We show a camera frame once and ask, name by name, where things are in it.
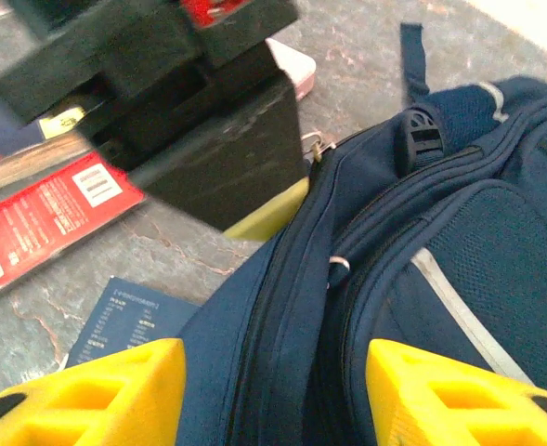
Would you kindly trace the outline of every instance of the yellow object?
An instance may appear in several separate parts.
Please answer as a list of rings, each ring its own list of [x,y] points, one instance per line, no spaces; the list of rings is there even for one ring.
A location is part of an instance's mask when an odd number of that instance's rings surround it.
[[[375,339],[366,371],[379,446],[547,446],[547,391]]]
[[[84,109],[73,107],[52,118],[44,118],[39,121],[44,138],[51,139],[72,130],[83,119]]]
[[[224,234],[232,239],[267,241],[292,220],[308,194],[308,187],[308,178],[302,178],[236,223]]]
[[[164,339],[5,390],[2,446],[171,446],[184,394],[182,341]]]

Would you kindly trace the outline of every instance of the backpack strap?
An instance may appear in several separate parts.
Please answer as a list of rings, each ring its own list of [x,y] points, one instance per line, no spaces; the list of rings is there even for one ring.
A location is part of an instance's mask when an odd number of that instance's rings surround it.
[[[430,93],[425,82],[422,29],[420,23],[401,23],[401,66],[408,106]]]

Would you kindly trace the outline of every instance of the zipper pull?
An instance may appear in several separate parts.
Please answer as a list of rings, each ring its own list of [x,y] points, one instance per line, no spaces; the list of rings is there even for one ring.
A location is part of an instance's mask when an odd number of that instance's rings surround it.
[[[344,257],[331,256],[329,259],[329,264],[329,281],[327,282],[328,290],[343,282],[351,272],[351,265]]]
[[[334,142],[327,142],[320,132],[312,132],[303,135],[302,144],[307,147],[307,150],[304,151],[304,156],[308,157],[308,155],[312,154],[312,157],[317,163],[322,161],[322,155],[325,151],[337,148],[337,145]]]

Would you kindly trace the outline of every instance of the backpack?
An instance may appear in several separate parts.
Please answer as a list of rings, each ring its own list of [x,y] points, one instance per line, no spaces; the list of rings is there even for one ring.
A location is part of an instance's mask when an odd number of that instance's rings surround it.
[[[547,388],[547,84],[427,95],[419,35],[415,102],[326,151],[293,221],[184,328],[177,444],[375,444],[374,338]]]

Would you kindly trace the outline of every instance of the black buckle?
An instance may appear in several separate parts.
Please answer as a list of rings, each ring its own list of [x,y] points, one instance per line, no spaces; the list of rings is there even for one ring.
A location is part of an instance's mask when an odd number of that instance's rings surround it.
[[[395,138],[395,166],[399,177],[444,158],[438,126],[424,111],[407,110]]]

::::::::

**Exercise details:** The expected answer is the complete set of entries, copied verbatim, with no pictures.

**Answer:**
We show a camera frame once and ask, name by name, where things are in it.
Would you kindly trace the outline of every instance of the yellow object?
An instance may appear in several separate parts.
Please answer as a list of rings, each ring its own list of [x,y] points, one instance per line, no spaces; the list of rings is there even for one ring.
A location is part of an instance's mask when an odd number of that instance's rings surround it.
[[[375,339],[366,371],[379,446],[547,446],[547,391]]]
[[[84,109],[73,107],[52,118],[44,118],[39,121],[44,138],[51,139],[72,130],[83,119]]]
[[[224,234],[232,239],[267,241],[292,220],[308,194],[308,187],[308,178],[302,178],[236,223]]]
[[[164,339],[5,390],[2,446],[171,446],[184,394],[182,341]]]

Would you kindly trace the outline of every instance of the backpack strap?
An instance may appear in several separate parts.
Please answer as a list of rings, each ring its own list of [x,y] points, one instance per line, no spaces; the list of rings is there even for one ring.
A location is part of an instance's mask when an odd number of that instance's rings surround it.
[[[430,93],[425,82],[422,29],[420,23],[401,23],[401,66],[408,106]]]

Would you kindly trace the outline of every instance of the zipper pull?
An instance may appear in several separate parts.
Please answer as a list of rings, each ring its own list of [x,y] points, one instance per line, no spaces; the list of rings is there even for one ring.
A location is part of an instance's mask when an odd number of that instance's rings surround it.
[[[344,257],[331,256],[329,259],[329,264],[329,281],[327,282],[328,290],[343,282],[351,272],[351,265]]]
[[[334,142],[327,142],[320,132],[312,132],[303,135],[302,144],[307,147],[307,150],[304,151],[304,156],[308,157],[308,155],[312,154],[312,157],[317,163],[322,161],[322,155],[325,151],[337,148],[337,145]]]

Would you kindly trace the outline of every instance of the backpack?
An instance may appear in several separate parts.
Please answer as a list of rings, each ring its own list of [x,y] points, one instance per line, no spaces; the list of rings is there even for one ring.
A location is part of an instance's mask when an odd number of that instance's rings surround it.
[[[547,388],[547,84],[427,95],[419,35],[415,102],[326,151],[293,221],[184,328],[177,444],[375,444],[374,338]]]

Would you kindly trace the outline of every instance of the black buckle?
An instance may appear in several separate parts.
Please answer as a list of rings, each ring its own list of [x,y] points, one instance per line, no spaces; the list of rings is there even for one ring.
A location is part of an instance's mask when an odd number of that instance's rings surround it.
[[[395,138],[395,166],[399,177],[444,158],[438,126],[424,111],[407,110]]]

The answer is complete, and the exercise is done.